Phillips Hue on Wot.io
Philips really dominated the connected lighting market with the Hue system of bulbs. They give you a Device Management Platform (the "bridge") with an open API, which all the bulbs in your home - or business - connect to. While there are already tons of apps compatible with the Hue system, and there's IFTTT support for some simple triggers, how do you handle more advanced applications? What if you needed to hook up the bulbs to a light sensor to build an automated greenhouse? Or wanted to have them strobe if someone trips your alarm system? Sure, you could build the entire system manually, but that takes too long. That's what Wot.io is for.
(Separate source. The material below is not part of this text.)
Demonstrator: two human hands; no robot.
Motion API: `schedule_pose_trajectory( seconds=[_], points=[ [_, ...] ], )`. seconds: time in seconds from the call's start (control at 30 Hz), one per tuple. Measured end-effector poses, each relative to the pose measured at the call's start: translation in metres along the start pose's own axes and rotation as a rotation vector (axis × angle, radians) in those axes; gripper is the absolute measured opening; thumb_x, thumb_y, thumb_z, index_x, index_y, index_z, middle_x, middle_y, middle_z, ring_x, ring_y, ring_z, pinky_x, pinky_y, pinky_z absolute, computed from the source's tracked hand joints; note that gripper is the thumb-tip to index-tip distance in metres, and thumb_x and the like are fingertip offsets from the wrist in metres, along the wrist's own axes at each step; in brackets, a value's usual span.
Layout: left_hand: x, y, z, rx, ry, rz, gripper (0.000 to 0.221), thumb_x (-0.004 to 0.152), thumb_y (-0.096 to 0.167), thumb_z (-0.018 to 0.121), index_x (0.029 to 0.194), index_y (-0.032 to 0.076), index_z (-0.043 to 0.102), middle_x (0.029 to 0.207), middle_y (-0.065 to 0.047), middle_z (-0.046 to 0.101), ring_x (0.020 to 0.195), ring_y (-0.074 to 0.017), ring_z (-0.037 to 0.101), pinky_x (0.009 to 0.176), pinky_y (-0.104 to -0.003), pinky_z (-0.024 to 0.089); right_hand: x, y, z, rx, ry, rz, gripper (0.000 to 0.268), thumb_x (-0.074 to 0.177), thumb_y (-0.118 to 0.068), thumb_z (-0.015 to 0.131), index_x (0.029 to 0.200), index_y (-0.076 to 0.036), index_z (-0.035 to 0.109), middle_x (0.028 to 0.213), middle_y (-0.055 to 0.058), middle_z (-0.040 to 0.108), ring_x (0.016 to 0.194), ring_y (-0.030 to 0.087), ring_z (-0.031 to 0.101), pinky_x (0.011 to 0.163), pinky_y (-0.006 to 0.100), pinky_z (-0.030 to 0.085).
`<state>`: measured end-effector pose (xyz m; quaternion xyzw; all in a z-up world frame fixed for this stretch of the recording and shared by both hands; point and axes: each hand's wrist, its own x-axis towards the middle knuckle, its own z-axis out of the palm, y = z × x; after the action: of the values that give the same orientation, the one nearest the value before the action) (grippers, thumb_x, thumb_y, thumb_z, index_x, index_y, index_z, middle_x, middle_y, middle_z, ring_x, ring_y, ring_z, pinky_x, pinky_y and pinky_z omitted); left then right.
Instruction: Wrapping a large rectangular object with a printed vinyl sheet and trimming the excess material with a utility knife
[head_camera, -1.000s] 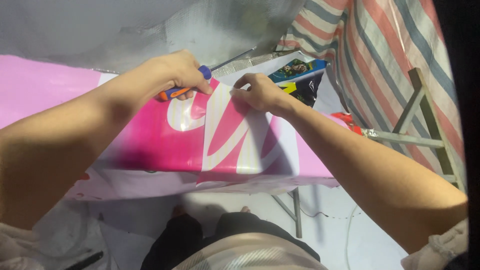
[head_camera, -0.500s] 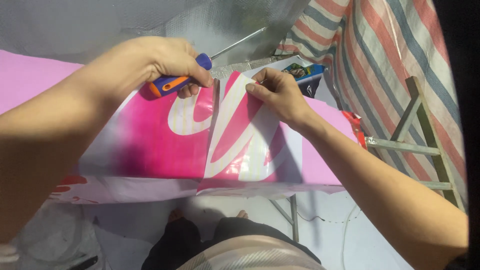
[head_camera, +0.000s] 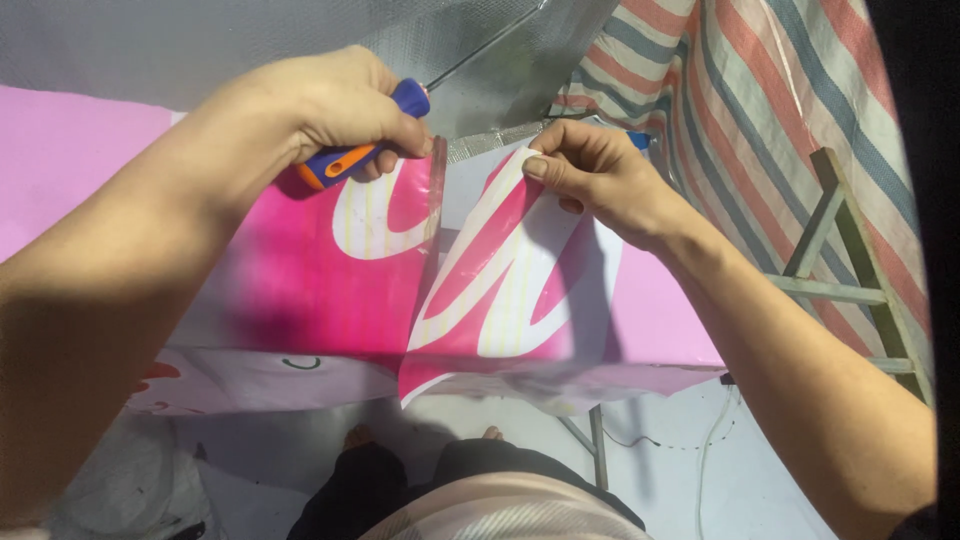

What if the hue, light sensors, door alarms, and just about every other device was already pre-integrated into a single system? What if the only thing needed to get them working together was a short script? What if you could then tack on other services from 3rd parties (maybe SQL storage, or tweeting specific events) with little extra effort? And someone else did all of the hosting and scaling work for you? Well, then you'd be using Wot. So in this post I'll be showing you how easy it is to integrate the Philips Hue system into Wotio, and how Wotio can be used to leverage it.
When you buy the Hue system, you get a bridge to install on your local network that connects and controls all of the Hue Bulbs from a central location via a RESTful API. This is Philips' Device Management Platform - it updates the light bulbs' firmware, pushes new 'scenes' to them, and sends them commands. We will be integrating this API with Wotio to provide both a data stream and a control endpoint.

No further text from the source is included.